Health coverage for retirees is in serious jeopardy, as employers shed coverage right and left.  The Medicare managed care program has dropped more than 2 million beneficiaries from plans during the past four years, and many plans have eliminated or reduced drug coverage.

Unfortunately, proposals to “reform” Medicare recently passed by the U.S. Senate and House of Representatives and endorsed by President Bush ignore much of what needs fixing while trying to fix what isn’t broken.  Unless they are substantially changed before final passage, these proposals, now before a House-Senate conference committee, would provide only modest assistance to many seniors desperate for relief from crushing medical and drug bills and could actually reduce retirement health protections for millions who now have coverage under employment-based plans.  At their worst, these plans amount to giant social experiments of right-wing ideas that are untested in Medicare but already discredited in private plans.  Specifically:

  • The proposals would place beneficiaries’ drug coverage in the hands of private insurers, HMOs and pharmaceutical companies. 
  • Beneficiaries would be forced to choose between remaining in the traditional Medicare program with an unreliable stand-alone drug benefit  (i.e. insurers would be able to decide how much to charge, what drugs to cover and even whether or not to offer coverage in a given area) or enrolling in a private managed care plan that can pull out of the market and reduce coverage every year.
  • The already reeling system of employer-provided retiree health benefits would be further compromised by formulas for catastrophic coverage that would ignore what employers pay toward retiree drug coverage.  According to the Congressional Budget Office, these provisions would cause more than 4 million retirees to lose their employer-sponsored health benefits.
  • The program’s core mission is further threatened by provisions for income-based premiums for catastrophic coverage and the House’s privatization proposal, which would require competition between private plans and traditional Medicare a few years after startup.
  • Many seniors would continue to face enormous out-of-pocket drug costs due to provisions that provide no drug coverage between an initial spending limit ($4,500 in the Senate bill and $2,000 in the House bill) and the catastrophic cap ($5,813 in the Senate bill and $3,500 in the House), require beneficiary payments for home health and laboratory services, and index contributions to the annual increases in prescription drug costs.
  • Finally, the same reform proponents who seek to limit program costs on the backs of beneficiaries through higher co-pays and deductibles are resisting steps to contain skyrocketing drug costs.  They oppose pending cost containment proposals to allow drug reimportation, increase access to generics and require disclosure of pharmaceutical benefit manager prescription drug pricing methods.
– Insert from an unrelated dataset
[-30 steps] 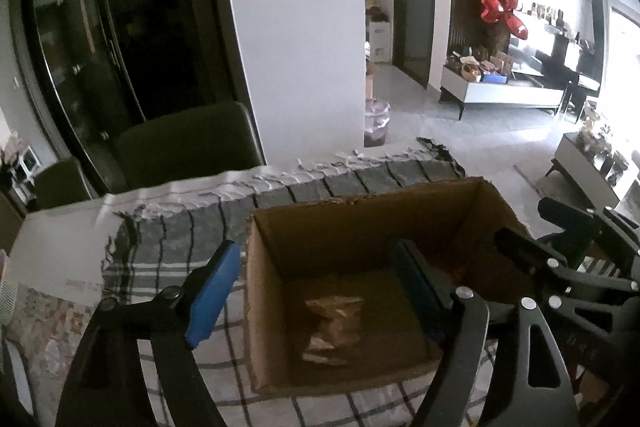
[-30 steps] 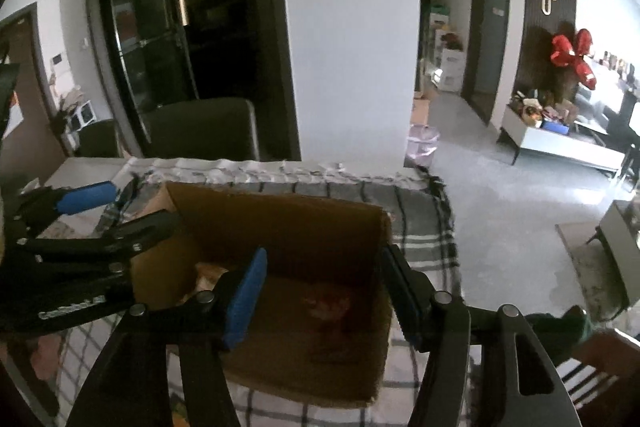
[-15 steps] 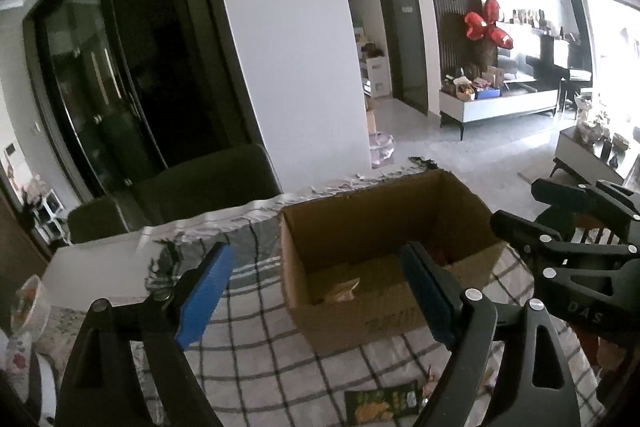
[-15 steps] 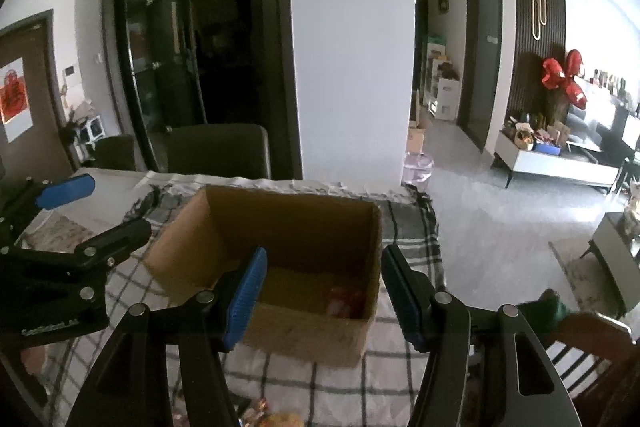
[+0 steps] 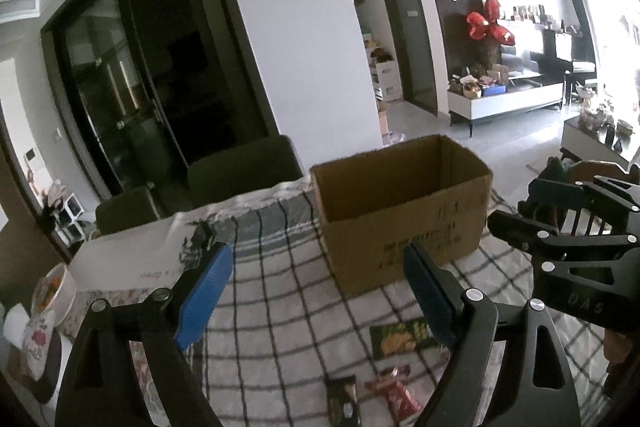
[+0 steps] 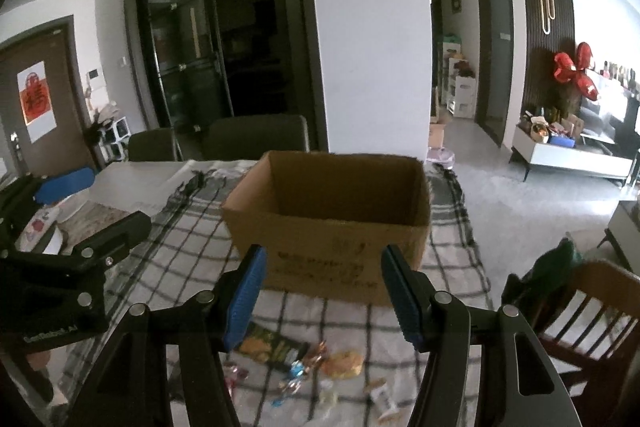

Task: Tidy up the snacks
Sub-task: 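Move both tools back toward the remaining snacks on the table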

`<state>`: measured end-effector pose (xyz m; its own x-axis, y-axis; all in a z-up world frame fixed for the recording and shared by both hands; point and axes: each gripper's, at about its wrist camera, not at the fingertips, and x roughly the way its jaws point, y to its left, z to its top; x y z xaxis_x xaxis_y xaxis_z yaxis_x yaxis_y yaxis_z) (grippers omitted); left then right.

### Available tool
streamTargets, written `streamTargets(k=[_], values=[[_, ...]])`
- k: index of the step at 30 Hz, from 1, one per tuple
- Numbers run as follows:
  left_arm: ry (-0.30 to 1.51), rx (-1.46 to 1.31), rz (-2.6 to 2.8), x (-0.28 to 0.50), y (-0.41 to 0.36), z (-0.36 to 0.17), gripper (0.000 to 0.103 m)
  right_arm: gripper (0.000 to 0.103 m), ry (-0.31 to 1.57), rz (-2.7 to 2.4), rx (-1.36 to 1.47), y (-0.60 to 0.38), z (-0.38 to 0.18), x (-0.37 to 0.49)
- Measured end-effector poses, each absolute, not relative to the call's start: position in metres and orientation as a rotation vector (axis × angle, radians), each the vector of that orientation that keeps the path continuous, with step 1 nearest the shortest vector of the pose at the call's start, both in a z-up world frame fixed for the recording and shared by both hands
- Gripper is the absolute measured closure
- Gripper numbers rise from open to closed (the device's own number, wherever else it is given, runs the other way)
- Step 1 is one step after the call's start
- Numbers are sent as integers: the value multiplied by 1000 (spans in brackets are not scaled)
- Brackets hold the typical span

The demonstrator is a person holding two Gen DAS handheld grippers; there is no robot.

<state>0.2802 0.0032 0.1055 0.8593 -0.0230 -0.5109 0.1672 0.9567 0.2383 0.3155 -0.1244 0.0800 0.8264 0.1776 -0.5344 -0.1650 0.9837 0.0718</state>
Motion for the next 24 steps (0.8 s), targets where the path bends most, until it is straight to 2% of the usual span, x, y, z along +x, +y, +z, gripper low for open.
streamTargets(k=[17, 24], values=[[625, 254, -88, 218, 51, 47, 17, 43, 649, 279, -20, -71, 28, 260], [707, 227, -135, 218, 59, 11, 28, 44, 727, 315, -29, -55, -3, 254]])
Ensuring that all seniors and beneficiaries with disabilities have access to affordable, comprehensive benefits requires a guaranteed, affordable drug benefit and a Medicare program that is administered by the public for the public.  The AFL-CIO will continue to fight for long overdue reforms to make Medicare more responsive to the needs of America’s seniors and their families.  At the same time, we will oppose any effort by Congress to hold hostage a much-needed prescription drug benefit in order to achieve fundamental changes to traditional Medicare that would undermine the program and threaten the well being America’s seniors.

To these ends, the AFL-CIO calls on all unions to join in grassroots mobilization work this month while Congress is in recess, through aggressive union participation in town hall meetings and “accountability sessions” with members of Congress, and starting next month with strong lobby efforts in Washington, D.C.  Our message through this period will be that members of Congress must reject any proposal from the Medicare conference committee that does not correct massive problems with the House and Senate passed bills.